Python homework

Overview of the Assignment:
In this assignment, you will use some analysis operations on Big Data from Wikimedia. The dataset is the 1.2 GB clickstream from February 2015.
Part 1 – Setup
1.1 Download and save the homework files into the same folder:
Wikipedia Clickstream – Gettting Started-Extended.ipynb
London_Sankey.html
2015_02_filtered_en_clickstream.tsv
1.2 Open Wikipedia Clickstream – Gettting Started-Extended.ipynb in Jupyter notebook. Read and execute the first section. (No screen shots needed for this part.)
Part 2 – Getting to know the Data
2.1 Loading the Data: Run the three cells in the section labelled Loading the Data.
2.2 Top articles: Run the cell in the section labelled “Top articles”.
2.2.1 Describe what the Python code did.

2.2.2 Edit this cell to get only the 25th most referenced page and return only the (Wikipedia) name.

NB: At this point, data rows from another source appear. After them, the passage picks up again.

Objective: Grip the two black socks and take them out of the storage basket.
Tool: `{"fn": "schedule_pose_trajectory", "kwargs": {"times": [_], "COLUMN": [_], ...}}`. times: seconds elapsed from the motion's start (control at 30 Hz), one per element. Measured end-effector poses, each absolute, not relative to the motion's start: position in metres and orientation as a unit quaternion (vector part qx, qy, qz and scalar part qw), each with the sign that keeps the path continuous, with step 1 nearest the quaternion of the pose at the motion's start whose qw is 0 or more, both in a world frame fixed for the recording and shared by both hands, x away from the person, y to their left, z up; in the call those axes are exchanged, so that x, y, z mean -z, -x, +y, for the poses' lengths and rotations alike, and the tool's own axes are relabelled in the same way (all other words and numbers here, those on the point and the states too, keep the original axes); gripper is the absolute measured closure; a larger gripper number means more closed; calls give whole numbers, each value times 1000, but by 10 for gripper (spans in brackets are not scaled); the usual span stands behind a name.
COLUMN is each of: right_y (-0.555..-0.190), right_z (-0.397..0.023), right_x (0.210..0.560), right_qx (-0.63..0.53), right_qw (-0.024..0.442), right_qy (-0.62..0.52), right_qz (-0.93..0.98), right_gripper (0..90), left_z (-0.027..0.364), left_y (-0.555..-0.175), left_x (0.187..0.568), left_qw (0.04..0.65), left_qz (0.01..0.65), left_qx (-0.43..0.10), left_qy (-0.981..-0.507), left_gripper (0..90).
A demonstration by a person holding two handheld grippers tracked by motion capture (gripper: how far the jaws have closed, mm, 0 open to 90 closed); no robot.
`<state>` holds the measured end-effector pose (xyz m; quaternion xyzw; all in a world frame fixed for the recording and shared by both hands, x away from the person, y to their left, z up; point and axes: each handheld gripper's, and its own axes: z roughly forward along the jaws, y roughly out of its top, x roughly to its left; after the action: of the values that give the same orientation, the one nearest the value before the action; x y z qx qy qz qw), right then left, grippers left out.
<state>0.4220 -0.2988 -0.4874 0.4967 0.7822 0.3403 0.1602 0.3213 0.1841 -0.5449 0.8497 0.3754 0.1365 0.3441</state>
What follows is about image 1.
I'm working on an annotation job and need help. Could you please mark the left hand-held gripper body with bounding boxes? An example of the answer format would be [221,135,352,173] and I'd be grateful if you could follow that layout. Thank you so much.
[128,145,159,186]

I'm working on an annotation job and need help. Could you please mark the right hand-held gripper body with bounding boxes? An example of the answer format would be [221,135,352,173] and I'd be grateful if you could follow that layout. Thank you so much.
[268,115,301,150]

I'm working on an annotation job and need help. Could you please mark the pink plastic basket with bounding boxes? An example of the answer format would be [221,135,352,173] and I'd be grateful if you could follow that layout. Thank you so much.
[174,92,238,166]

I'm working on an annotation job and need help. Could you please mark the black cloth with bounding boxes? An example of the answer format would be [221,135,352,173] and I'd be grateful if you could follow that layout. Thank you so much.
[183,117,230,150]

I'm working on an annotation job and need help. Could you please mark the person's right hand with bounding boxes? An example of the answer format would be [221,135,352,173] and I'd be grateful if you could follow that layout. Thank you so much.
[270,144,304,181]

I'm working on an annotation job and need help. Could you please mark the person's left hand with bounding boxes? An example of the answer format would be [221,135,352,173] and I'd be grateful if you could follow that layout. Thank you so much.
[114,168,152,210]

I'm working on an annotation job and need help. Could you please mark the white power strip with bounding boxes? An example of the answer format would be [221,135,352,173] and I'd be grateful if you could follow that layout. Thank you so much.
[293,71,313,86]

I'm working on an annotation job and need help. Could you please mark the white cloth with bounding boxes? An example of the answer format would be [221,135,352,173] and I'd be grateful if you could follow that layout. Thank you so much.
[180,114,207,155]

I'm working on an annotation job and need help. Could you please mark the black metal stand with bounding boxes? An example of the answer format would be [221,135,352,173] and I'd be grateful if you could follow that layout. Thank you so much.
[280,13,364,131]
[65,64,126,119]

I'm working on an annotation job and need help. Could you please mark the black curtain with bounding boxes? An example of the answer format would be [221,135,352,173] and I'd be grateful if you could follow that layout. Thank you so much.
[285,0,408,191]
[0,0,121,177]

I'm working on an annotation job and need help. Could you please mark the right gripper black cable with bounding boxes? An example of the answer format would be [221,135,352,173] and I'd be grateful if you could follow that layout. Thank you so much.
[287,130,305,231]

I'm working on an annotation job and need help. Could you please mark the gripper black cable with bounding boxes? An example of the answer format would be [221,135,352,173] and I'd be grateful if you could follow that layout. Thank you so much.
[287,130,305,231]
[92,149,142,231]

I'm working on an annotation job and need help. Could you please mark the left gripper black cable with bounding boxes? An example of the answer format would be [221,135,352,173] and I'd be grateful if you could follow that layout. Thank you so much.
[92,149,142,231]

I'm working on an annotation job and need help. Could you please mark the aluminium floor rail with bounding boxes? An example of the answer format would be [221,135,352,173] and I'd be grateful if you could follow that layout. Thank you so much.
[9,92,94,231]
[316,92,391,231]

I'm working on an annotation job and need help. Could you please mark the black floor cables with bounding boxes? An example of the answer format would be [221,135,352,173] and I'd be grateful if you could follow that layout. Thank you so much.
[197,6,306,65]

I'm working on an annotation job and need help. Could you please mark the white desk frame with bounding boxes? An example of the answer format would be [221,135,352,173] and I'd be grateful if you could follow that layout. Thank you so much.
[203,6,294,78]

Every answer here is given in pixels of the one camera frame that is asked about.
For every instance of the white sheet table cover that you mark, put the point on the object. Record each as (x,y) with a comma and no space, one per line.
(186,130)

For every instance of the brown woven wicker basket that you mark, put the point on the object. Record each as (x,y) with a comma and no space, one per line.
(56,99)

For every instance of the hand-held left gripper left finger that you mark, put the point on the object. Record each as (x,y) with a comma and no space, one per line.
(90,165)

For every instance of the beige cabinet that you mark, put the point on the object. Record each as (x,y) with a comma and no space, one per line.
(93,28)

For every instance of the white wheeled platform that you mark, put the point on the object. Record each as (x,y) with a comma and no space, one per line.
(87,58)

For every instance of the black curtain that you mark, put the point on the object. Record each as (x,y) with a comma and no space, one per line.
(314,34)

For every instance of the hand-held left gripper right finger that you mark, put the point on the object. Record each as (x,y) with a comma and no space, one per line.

Assign this to a variable named “views25” and display it in Jupyter. (Hint: use .index.values[0] on the grouped data.
? Take a screenshot for your Word report

2.3 Top Referers: Run the cell in the section labelled “Top Referers”
2.3.1 Describe what the Python code did.

2.3.2 Edit this cell to get the referring page with the 16th most referrals and return only the (Wikipedia) name. Assign this to a variable named “refers16” and display it in Jupyter.
? Take a screenshot for your Word report

2.4 Trending on Social Media: Run the cell in the section labelled “Trending on Socal Media”
2.4.1 Describe what the Python code did.

2.4.2 Edit this cell to get the 6th most trending article and return only the (Wikipedia) name. Assign this to a variable named “trend7” and display it in Jupyter.
? Take a screenshot for your Word report

2.5 Most Requested Missing Pages: Run the cell in the section labelled “Most Requested Missing Pages”
2.5.1 Describe what the Python code did.

2.5.2 Does the 16th most referring page (from question 2.3.2) have redlinks? In a new cell, search for places where “refers16” goes to a redlink. Use the variable created from question 2.3.2. (Hints: each term in the search must be in parentheses. The “and” operator is “&”.)
? Take a screenshot for your Word report

2.6 Searching Within Wikipedia: Run the cells in the section labelled “Searching Within Wikipedia”
2.6.1 Describe what the Python code did.

2.7 Inflow vs Outflow: Run the cells in the section labelled “Inflow vs Outflow”
2.7.1 Describe what the Python code did.

2.7.2 What article has the 9th highest number of inflows?

2.7.3 What article has the 8th highest ratio of outflow to inflow?

2.8 Filtering traversals: Run the cells in the section labelled “Filtering traversals”
2.8.1 Describe what the Python code did.

2.8.2 Why would Wiki be at the top of the resulting list?

2.9 What is this code doing (#1)?: Run the cells in the section labelled “What is this code doing (#1)?
2.9.1 Describe what the Python code did.

2.10 What is this code doing (#1)?: Run the cells in the section labelled “What is this code doing (#1)?
2.10.1 Describe what the Python code did.

Part 3 – Simple Network Analysis
3.1 Run the cells in the section labelled “Simple Network Analysis”.
3.2 Review they types of graph classes supported by the network module at https://networkx.github.io/documentation/stable/reference/classes/index.html#which-graph-class-should-i-use

Why was the DiGraph the appropriate choice for the Wikipedia Clickstream data?

3.3 Using the networkx variable “clickstream”, try to find a path from Spencer_Tracy to Bette Davis. Show your work.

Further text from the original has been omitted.